With these funds, the Milagro Foundation will support programs serving some of the most vulnerable children in the United States. Milagro staff has sought out communities and community stakeholders who are undertaking a comprehensive approach to ensuring their children thrive by increasing access to Good Food -- food that is simultaneously healthy, green, fair and affordable, as defined by the W.K. Kellogg Foundation -- while also supporting nutrition education and fitness.

The Milagro Foundation has been hands-on in the development of a local community project in Marin City, a community in Marin County, California that is 94% low income. This community has been without a grocery store or market for years. The Marin Farmer's Market is currently in negotiations with the Gateway shopping center to provide healthy food access and micro businesses by starting a Marin City Farmer’s Market in the spring. In addition, the development of a nutrition and health curriculum in the schools and the establishment of school gardens to support the curriculum is underway with the collaboration of Marin City agencies.

Other funding priorities include the still devastated New Orleans/Gulf Coast region, and American Indian communities. Some of the deepest pockets of childhood hunger and nutrition-related health problems in the country exist among American Indians residing on rural reservations.

Over the next three years and following months of research, site visits and community meetings, Carlos Santana’s Milagro Foundation has chosen the recipients of the W.K. Kellogg Foundation funds and will begin the first year’s grant cycle this month. The following projects will be funded:

1. New Orleans Edible Schoolyard at Samuel Green Charter School: $50,000 The mission of ESY NOLA is to integrate organic gardening and seasonal cooking into the curriculum, culture and food programs of Green Charter School. ESY NOLA provides students with engaging hands-on learning experiences through weekly garden and kitchen classes, and school-wide seasonal events that promote the local food traditions of New Orleans. The goals of this program include teaching students life skills in the garden and kitchen; an appreciation of and stewardship for the natural world; and exposing students and their families to fresh, local fruits and vegetables with a direct focus on increasing their access to healthy foods at school and in the larger community.

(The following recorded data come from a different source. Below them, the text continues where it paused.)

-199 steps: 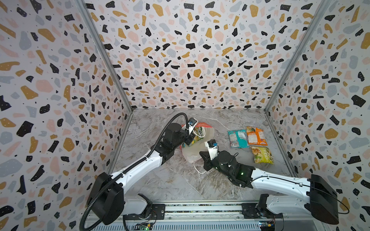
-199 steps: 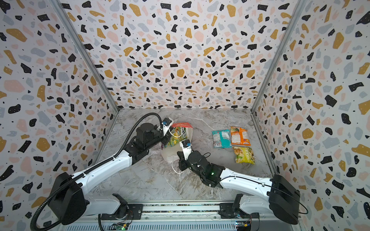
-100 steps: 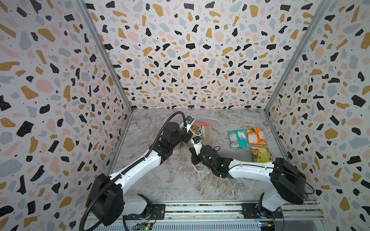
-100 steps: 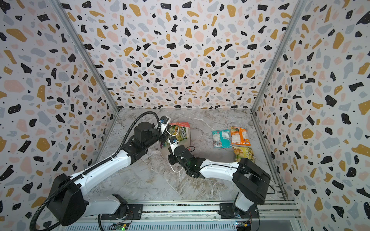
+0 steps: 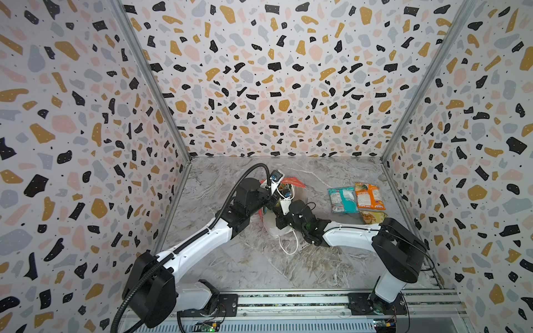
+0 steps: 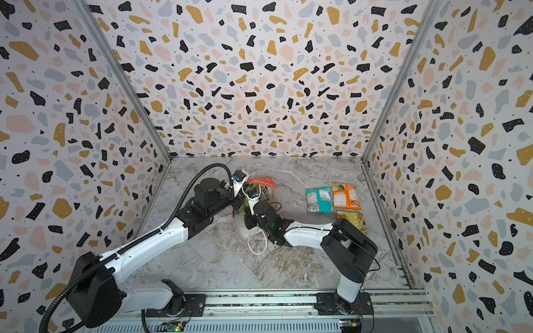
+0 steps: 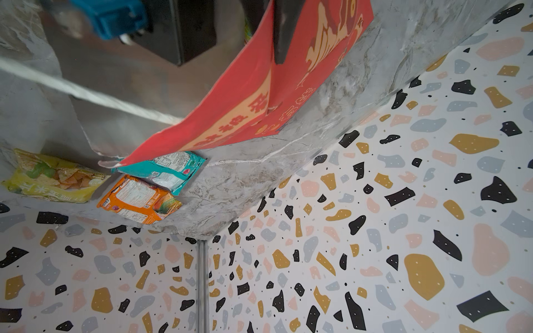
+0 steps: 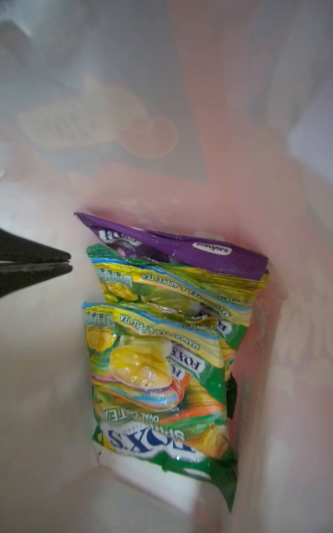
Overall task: Take the snacks out of the paper bag
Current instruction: Pick up the snack from the paper bag.
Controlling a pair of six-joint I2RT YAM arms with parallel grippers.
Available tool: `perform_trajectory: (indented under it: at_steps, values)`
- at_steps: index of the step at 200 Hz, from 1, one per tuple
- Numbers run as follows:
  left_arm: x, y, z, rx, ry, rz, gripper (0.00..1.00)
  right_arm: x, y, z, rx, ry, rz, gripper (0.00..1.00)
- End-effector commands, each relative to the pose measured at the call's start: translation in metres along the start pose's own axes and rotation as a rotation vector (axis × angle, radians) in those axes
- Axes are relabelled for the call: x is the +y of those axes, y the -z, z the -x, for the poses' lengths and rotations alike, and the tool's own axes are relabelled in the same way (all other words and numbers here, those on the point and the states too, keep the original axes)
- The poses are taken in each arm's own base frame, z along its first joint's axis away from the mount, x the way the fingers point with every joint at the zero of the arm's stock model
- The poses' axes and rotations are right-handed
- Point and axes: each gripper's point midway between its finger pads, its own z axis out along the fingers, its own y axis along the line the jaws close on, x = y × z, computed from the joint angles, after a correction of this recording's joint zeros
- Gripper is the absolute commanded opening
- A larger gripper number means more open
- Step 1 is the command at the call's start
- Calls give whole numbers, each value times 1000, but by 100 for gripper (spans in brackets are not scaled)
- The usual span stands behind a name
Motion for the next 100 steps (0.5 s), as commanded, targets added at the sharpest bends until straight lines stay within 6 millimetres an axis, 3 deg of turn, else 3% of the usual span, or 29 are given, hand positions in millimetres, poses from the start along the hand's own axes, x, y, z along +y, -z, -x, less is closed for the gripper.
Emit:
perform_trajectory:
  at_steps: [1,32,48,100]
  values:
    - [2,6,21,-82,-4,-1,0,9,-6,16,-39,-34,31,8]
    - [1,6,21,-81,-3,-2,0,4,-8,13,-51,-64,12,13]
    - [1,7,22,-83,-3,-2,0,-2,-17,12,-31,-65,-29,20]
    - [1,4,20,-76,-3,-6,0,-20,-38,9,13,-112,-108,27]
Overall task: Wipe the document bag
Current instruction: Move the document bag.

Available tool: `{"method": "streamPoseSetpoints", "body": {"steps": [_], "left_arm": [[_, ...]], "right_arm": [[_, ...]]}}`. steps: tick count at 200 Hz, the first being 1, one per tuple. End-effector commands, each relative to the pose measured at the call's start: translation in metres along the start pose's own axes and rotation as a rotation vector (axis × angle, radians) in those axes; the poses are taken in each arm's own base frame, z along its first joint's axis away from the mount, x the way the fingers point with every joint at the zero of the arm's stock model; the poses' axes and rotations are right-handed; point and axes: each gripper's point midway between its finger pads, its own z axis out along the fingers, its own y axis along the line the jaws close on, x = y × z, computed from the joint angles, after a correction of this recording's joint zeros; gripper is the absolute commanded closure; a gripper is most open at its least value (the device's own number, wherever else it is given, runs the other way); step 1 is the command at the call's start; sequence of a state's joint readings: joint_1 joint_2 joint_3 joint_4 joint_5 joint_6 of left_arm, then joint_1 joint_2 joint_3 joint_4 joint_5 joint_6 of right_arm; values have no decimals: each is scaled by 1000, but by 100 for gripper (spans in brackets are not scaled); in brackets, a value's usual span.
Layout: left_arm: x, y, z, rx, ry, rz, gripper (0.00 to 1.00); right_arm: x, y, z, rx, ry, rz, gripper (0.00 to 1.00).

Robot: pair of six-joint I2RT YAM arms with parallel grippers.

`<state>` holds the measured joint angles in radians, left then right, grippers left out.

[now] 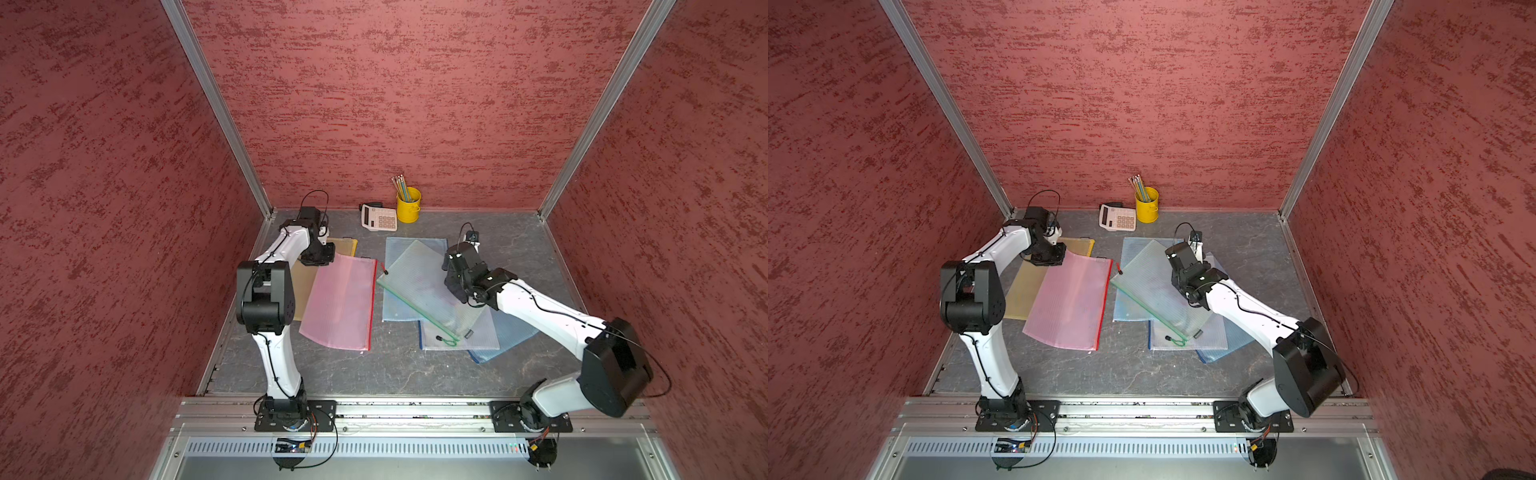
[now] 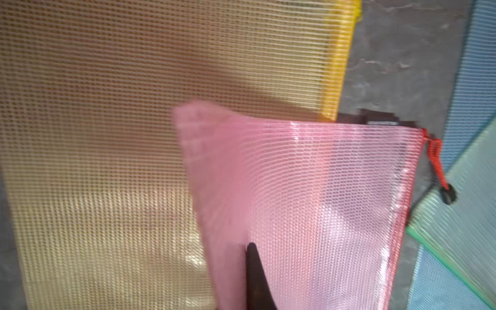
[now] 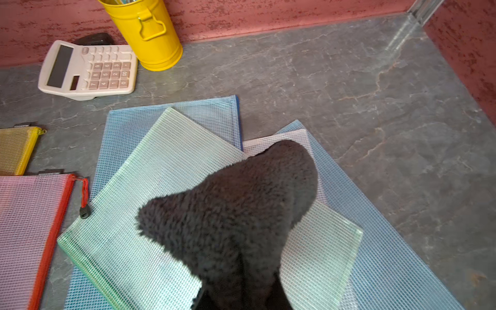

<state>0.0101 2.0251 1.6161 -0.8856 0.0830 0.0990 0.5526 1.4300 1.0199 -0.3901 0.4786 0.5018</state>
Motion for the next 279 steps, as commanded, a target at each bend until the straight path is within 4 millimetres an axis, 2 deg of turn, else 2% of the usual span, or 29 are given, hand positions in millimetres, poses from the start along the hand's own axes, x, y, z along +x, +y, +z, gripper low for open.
{"method": "streamPoseSetpoints", "body": {"steps": [1, 48, 91, 96, 102, 109, 114, 120, 133, 145, 167, 194, 209, 233, 236, 245, 255, 279], "left_arm": [[-13, 28, -2, -104, -11, 96, 100], [-32, 54, 20, -132, 4, 79, 100], [-53, 70, 20, -127, -44, 4, 98], [-55, 72, 20, -120, -48, -15, 95], [-57, 72, 18, -105, -51, -42, 86], [-58, 74, 15, -94, -54, -83, 66], [-58, 76, 13, -89, -56, -115, 48], [-59, 77, 7, -88, -64, -144, 37], [-63, 76, -11, -98, -105, -191, 25], [-65, 68, -32, -72, -151, -221, 19], [-67, 31, -69, 64, -196, -302, 17], [-47, -44, -81, 198, -132, -295, 16], [-25, -91, -74, 245, -78, -299, 17], [13, -160, -57, 358, 12, -342, 18], [17, -168, -55, 368, 22, -349, 18], [29, -191, -49, 405, 47, -364, 18], [42, -213, -44, 439, 85, -375, 18], [66, -247, -27, 456, 145, -418, 18]], "right_arm": [[-13, -16, -7, -17, -39, 41, 100], [-11, -32, -2, 6, -27, 62, 100], [-14, -30, 6, 7, -8, 52, 100], [-14, -29, 7, 7, -6, 50, 100], [-14, -29, 8, 6, -4, 49, 100], [-14, -29, 8, 6, -3, 45, 100], [-15, -29, 8, 10, -4, 45, 100], [-16, -30, 6, 10, -7, 44, 100], [-20, -32, 3, 10, -19, 42, 100], [-24, -35, 1, 6, -25, 43, 100], [-28, -40, 1, -5, -21, 39, 100], [-32, -47, 10, -16, -7, 42, 100], [-33, -47, 16, -29, 3, 38, 100], [-40, -36, 26, -77, -4, 31, 100], [-35, -33, 34, -79, 14, 25, 100], [-34, -28, 41, -96, 22, 29, 100], [-30, -22, 47, -118, 35, 29, 100], [-16, -18, 56, -144, 56, 31, 100]]}}
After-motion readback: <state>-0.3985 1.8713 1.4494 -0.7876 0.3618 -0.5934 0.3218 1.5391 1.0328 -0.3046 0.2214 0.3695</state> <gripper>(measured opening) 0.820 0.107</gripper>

2. New Orleans Sankofa Market Place, Ninth Ward: $20,000 Project Ujamaa will provide year-round, monthly activities designed to increase access to and foster an appreciation for good food among more than 300 underserved children in New Orleans, 7-14 years old, and their families. The multilayered activities will include providing “Vegetable Vouchers” to program participants, allowing them to meet urban farmers, listen to presentations from nutritionists, make their own healthy recipes and items to sell at the market, and develop skits, poems and songs that address the importance of healthful eating.

3. New Mexico: Johns Hopkins Center for American Health $65,000 Johns Hopkins Center for American Indian Health seeks to partner with the Milagro Foundation to create an innovative culturally-based nutrition promotion program with the most underserved and nutritionally at risk children in America, American Indians. The program will engage Native community stakeholders in three southwestern reservation communities to promote school, family and community-based programming to teach children and families to grow, eat and distribute healthy foods. Outreach and support of local farmers will augment program success and strengthen local healthy foods systems. Local tribal stakeholders will ensure core curriculum and program activities are centered in indigenous cultural wisdom and strength. The project will develop over three years, and include sustainability and dissemination planning to compound Milagro’s investment in this work.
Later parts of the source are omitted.